### [Problem]
Establish how many lines of the material below contain the string "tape". Return that number by itself.
[Recorded information Boundary: Start]
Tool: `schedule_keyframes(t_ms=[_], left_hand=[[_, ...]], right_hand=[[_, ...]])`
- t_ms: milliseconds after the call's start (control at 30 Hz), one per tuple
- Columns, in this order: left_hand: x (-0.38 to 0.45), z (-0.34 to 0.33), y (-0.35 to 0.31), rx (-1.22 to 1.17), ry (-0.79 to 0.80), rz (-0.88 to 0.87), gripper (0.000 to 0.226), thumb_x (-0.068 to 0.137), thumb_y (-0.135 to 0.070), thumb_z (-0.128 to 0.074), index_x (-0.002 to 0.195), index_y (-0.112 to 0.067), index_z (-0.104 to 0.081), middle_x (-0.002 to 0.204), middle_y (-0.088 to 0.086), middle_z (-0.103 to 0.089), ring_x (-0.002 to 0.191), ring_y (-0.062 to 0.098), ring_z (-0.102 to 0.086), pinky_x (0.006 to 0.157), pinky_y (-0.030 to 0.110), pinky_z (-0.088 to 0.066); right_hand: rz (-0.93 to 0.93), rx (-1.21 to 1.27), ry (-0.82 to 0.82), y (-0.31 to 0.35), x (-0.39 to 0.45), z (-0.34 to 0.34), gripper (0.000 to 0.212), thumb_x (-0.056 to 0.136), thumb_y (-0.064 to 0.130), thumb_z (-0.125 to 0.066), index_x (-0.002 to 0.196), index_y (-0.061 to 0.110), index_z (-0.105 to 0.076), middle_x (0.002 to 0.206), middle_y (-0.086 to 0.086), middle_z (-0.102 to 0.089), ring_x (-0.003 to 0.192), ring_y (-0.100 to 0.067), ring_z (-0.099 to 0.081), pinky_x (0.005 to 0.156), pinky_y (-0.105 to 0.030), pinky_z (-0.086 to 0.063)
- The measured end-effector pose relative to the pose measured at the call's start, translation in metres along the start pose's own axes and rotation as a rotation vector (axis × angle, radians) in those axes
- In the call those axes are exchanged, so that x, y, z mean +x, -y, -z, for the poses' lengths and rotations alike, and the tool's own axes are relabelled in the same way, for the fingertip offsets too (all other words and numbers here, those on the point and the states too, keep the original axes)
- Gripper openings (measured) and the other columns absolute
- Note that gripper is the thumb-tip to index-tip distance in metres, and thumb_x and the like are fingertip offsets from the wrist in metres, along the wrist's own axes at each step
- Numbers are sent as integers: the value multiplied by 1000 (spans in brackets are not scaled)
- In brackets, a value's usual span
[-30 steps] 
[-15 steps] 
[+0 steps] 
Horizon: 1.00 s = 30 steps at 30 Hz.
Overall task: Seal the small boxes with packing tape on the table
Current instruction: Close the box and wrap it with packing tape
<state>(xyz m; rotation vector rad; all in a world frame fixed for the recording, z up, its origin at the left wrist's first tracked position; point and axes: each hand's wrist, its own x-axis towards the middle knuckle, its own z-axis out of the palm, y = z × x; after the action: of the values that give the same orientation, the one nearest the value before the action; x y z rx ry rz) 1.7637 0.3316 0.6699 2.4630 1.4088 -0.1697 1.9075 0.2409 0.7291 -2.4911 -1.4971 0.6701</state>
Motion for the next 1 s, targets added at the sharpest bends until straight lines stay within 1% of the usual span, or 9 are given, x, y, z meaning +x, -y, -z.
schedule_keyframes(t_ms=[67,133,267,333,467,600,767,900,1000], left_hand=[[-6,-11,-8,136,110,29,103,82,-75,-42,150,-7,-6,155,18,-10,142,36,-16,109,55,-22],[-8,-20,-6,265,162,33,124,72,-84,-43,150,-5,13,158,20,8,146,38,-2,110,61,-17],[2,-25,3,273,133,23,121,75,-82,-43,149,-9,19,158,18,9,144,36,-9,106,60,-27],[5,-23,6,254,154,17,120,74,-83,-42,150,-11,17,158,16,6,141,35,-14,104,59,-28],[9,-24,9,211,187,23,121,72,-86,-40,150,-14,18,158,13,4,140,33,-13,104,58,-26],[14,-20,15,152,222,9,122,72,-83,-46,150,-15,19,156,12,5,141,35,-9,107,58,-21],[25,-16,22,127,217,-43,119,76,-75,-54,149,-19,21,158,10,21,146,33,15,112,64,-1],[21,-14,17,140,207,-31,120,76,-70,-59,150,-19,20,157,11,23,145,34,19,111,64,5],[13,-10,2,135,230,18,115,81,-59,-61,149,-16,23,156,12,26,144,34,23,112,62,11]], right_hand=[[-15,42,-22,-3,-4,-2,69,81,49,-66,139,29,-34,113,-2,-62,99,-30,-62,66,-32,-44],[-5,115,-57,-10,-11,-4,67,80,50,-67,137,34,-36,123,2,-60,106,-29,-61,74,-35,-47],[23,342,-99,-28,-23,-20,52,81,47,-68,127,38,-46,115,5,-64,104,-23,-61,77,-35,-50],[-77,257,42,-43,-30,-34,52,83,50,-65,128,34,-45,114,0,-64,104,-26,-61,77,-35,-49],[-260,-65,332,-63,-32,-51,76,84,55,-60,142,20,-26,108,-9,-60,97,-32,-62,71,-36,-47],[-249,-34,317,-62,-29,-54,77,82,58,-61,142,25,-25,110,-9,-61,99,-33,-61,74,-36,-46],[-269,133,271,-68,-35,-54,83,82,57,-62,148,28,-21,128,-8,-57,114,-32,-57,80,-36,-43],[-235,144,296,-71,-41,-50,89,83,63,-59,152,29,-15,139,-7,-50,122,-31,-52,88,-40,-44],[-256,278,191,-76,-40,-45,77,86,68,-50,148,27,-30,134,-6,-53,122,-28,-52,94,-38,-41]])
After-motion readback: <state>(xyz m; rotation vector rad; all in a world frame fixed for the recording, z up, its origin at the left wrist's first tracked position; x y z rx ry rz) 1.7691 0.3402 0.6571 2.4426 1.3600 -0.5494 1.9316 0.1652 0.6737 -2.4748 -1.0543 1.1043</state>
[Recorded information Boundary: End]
### [Response to this exercise]
2